This charming man? England is Mine explores a younger Morrissey to reveal lesser seen shades
- Kirstyn Smith
- 9 June 2017
Ahead of Morrissey biopic's world premiere at Edinburgh Film Festival, The List's music editor and self-confessed fan takes a look at the man behind the myth and the devotion he arouses
It's awkward being a Morrissey fan. It's even more awkward to be a Morrissey fan with a couple of very visible tattoos related to the singer. People are inclined to greet you with the phrase: 'What's that say? Morrissey? Aw, he's a c**t.'
As far as separating the art from the artist is concerned, Morrissey is hardly the most complex example – John Lennon, David Bowie, Woody Allen, even Roald Dahl and Picasso carry more convolution than him, but there's a certain amount of blame-shouldering undertaken when you're the one who made the admittedly dubious decision to get tributes permanently inked onto your body.

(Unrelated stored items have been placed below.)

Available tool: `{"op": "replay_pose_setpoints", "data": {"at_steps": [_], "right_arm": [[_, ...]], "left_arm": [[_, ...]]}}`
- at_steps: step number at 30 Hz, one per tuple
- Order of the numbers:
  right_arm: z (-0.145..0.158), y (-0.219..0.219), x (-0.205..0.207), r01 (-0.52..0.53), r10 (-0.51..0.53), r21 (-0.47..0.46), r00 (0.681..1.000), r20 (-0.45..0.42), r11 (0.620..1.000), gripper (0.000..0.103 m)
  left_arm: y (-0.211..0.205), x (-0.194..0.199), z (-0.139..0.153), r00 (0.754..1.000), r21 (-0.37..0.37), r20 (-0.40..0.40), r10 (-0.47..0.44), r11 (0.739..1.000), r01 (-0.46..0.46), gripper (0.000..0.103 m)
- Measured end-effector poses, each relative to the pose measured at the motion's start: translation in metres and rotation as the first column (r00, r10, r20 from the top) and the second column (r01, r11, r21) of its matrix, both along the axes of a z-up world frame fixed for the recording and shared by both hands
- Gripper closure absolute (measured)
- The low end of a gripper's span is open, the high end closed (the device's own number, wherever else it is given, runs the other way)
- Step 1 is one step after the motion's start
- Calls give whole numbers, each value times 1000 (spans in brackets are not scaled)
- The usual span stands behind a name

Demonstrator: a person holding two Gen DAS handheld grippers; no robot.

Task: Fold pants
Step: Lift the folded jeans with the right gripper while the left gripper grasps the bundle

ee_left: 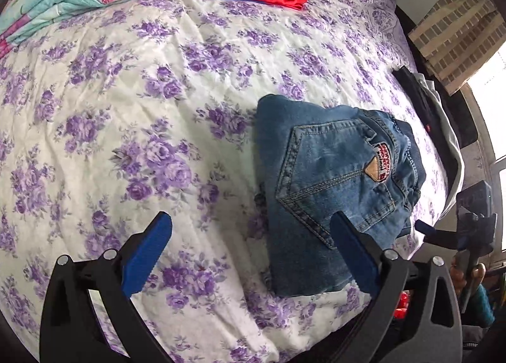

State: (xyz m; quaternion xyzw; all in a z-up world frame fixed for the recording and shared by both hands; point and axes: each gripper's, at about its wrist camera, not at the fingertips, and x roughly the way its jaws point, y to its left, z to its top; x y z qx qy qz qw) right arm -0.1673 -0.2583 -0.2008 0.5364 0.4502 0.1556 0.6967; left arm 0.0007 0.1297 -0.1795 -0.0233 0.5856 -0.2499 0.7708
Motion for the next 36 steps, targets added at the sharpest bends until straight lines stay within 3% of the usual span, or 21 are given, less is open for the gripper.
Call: {"op": "replay_pose_setpoints", "data": {"at_steps": [3,8,12,18,23,26,30,33,36], "right_arm": [[-6,-2,3,4,-4,36,1000,16,999,4],[-20,-1,15,-44,44,-27,999,4,999,4],[-19,6,22,-72,71,26,997,39,997,4],[-27,18,39,-127,127,-31,992,-11,991,3],[-27,30,60,-148,149,29,989,-18,989,3],[-13,31,55,-180,173,87,982,76,980,3],[-38,31,63,-162,162,22,986,-27,987,7],[-31,44,73,-189,189,-12,982,-6,982,3],[-18,51,73,-231,227,80,972,55,970,3]], "left_arm": [[-9,-5,-15,999,-67,-54,-5,998,2,5],[-17,-7,-41,992,-160,-126,0,987,-20,5],[-20,-9,-48,983,-201,-180,-24,979,-13,5],[-12,-10,-58,974,-254,-227,-20,966,-40,5],[-20,-10,-56,975,-261,-220,-27,965,-33,5],[-22,-11,-53,975,-290,-217,-52,957,-13,5],[-27,-6,-61,970,-275,-239,-52,961,-16,5],[-28,-6,-61,970,-276,-237,-61,961,-6,5],[-26,-3,-62,968,-283,-243,-59,959,-13,5]]}}
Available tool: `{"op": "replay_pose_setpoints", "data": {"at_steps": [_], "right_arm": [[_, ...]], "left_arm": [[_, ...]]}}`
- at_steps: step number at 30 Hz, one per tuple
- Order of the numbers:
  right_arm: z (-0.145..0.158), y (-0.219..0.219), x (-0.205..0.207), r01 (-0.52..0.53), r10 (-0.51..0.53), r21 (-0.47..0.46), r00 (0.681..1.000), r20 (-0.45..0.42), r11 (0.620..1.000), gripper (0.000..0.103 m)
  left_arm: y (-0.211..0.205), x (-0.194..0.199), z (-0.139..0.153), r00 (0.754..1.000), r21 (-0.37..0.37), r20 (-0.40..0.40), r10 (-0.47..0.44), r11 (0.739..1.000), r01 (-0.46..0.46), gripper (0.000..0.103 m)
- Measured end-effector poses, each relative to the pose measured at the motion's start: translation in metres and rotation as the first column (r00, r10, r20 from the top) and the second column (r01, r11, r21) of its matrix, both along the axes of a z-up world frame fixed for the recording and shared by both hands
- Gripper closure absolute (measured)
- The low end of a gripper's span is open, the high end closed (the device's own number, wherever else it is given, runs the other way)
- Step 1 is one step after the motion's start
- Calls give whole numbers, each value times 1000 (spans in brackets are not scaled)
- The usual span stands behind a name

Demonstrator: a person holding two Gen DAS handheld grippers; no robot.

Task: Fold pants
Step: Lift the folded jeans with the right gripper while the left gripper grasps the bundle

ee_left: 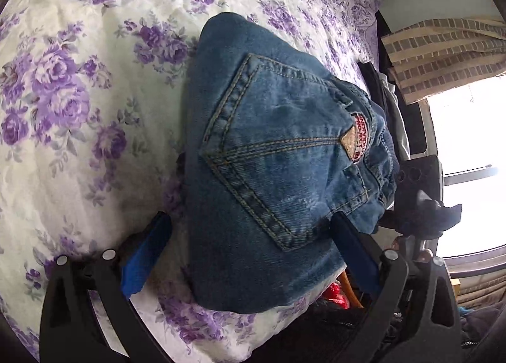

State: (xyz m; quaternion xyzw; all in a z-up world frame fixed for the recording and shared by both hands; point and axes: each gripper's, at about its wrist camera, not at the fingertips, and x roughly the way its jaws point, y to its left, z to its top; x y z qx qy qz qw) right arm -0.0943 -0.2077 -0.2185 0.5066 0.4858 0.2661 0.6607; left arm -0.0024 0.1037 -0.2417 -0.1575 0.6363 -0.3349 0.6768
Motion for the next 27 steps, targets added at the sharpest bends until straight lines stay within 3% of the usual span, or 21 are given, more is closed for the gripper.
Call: {"op": "replay_pose_setpoints", "data": {"at_steps": [3,5,7,8,10,13,21,27], "right_arm": [[8,-4,-2,7,-9,61,999,32,998,3],[-7,-6,2,27,-27,9,999,-42,1000,3],[-14,-5,0,24,-27,-36,996,-82,999,10],[-11,-6,-3,25,-26,-18,997,-66,1000,12],[-11,-12,-9,47,-46,19,997,-57,999,26],[-30,-19,-10,88,-80,72,990,-116,994,34],[-37,-18,-13,97,-82,113,989,-127,989,38],[-48,-28,-17,126,-101,174,984,-147,977,37]], "left_arm": [[0,7,-2,1000,-25,-6,17,1000,-18,5],[-7,11,-3,1000,-26,-14,17,1000,-17,5],[-11,11,2,1000,-73,-23,-3,997,1,5],[-9,10,5,1000,-88,-16,-2,996,1,5],[-5,10,2,1000,-105,-20,1,994,-3,5],[-1,15,-11,998,-133,-65,25,990,-34,5],[-11,19,-8,997,-220,-66,34,974,-48,5],[-11,9,15,1000,-255,15,5,967,-1,5]]}}
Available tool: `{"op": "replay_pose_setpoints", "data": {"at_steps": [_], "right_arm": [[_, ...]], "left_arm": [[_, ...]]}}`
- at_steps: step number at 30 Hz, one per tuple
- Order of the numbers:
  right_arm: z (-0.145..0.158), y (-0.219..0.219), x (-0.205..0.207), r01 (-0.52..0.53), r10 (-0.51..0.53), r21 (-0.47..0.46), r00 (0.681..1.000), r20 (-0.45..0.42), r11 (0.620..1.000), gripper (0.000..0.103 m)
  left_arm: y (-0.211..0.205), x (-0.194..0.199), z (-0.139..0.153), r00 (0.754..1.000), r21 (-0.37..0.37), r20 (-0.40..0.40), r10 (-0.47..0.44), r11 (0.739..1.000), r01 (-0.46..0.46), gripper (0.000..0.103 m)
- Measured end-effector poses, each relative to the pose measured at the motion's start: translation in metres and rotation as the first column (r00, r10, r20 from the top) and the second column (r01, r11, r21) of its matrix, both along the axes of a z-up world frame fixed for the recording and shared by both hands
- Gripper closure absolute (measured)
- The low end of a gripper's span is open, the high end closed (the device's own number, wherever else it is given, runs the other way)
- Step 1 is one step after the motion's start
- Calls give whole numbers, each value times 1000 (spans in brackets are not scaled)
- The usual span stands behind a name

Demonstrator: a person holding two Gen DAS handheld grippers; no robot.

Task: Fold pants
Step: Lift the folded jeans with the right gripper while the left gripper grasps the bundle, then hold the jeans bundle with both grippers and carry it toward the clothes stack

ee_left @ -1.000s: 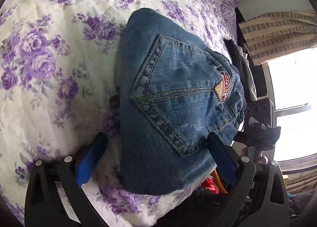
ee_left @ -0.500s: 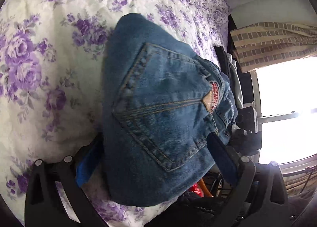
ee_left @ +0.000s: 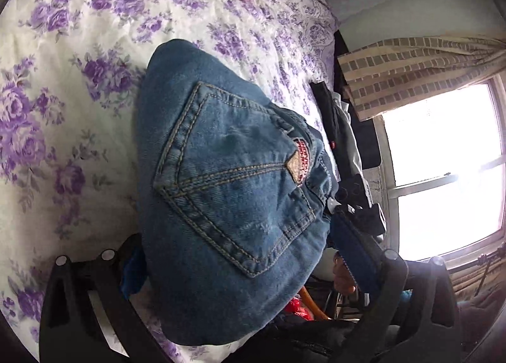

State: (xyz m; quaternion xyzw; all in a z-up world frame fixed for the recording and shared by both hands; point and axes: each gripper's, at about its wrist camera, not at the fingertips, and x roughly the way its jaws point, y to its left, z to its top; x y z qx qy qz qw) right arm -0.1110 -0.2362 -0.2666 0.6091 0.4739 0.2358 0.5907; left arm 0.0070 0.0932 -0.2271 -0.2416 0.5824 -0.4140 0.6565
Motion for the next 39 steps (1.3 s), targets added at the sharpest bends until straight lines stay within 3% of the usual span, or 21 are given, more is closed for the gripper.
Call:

As the lead singer with the Smiths, and with an extensive solo career to boot, he's one of music's most iconic figures. Always an outsider, a beacon for the misguided, his fans can be fiercely loyal and willing to defend him throughout his most troublesome interview pull-quotes.
For this article, I reached out to a well-known figure in the Morrissey fan community for their opinion on the Morrissey of today vs the Morrissey portrayed in England is Mine, Mark Gill's Morrissey biopic. They prefaced an interview with the proviso that they would contribute to 'any article that portrayed Morrissey in a positive light', but wouldn't talk about 'his politics, or royals, or meat, or racism', nor respond to questions touching on his personal life and health. It's hard to write about Morrissey – in articles like this which aren't music-focused – without side-eyeing his widely-reported views on those banned topics. For a man who has made his living from being unafraid to stand up for his beliefs, his fans, in my experience (myself included), are more inclined to stay out of it.
Those fans unwilling to dig into the more salacious aspects of Morrissey will still go to see England is Mine. But, is it necessary to know about Morrissey's younger years, about his personal life, about his political views and wellbeing in order to be a fan? All signs point to no, but it's against human nature not to be interested, particularly dealing with a man who tantalises contradictory views and opinions in both lyrics and interviews.
Why, then, does the film exist? Perhaps to show a different version of the aloof, curmudgeonly figure depicted by the media these days. Is it a chance to see a Morrissey newcomers might not recognise: a furiously ambitious and talented individual, bored with his tax office job and looking for something more from life? The film, based in 1970s Manchester, depicts a shy, insecure figure, scared to break from the mainstream, but simultaneously desperate to be that fish out of water. Turning points include his discovery of the city's vibrant underground music scene and friendship with artist Linder Sterling, not to mention the film's culmination: a fateful meeting with Johnny Marr (the rest, as they say, etc). This bright-eyed, excited soul is at odds with Morrissey today whose brand veers from media troll to someone who has no fucks left to give. Or perhaps someone who just wants to be left alone.
Therein lies the crux. The Morrissey brand is also a secretive one, he's managed to be protective of his personal life his entire career, despite fans and journos alike nipping his ear. Rightly so. Still, it will be an interesting depiction – to see this fictional Morrissey (played by Jack Lowden) unblinkered by fame, unaware of how he will be handled in the public eye, who hasn't yet opened his 'mealy mouth' to the world.
England is Mine has its world premiere at Edinburgh Festival Theatre on Sun 2 Jul as part of EIFF.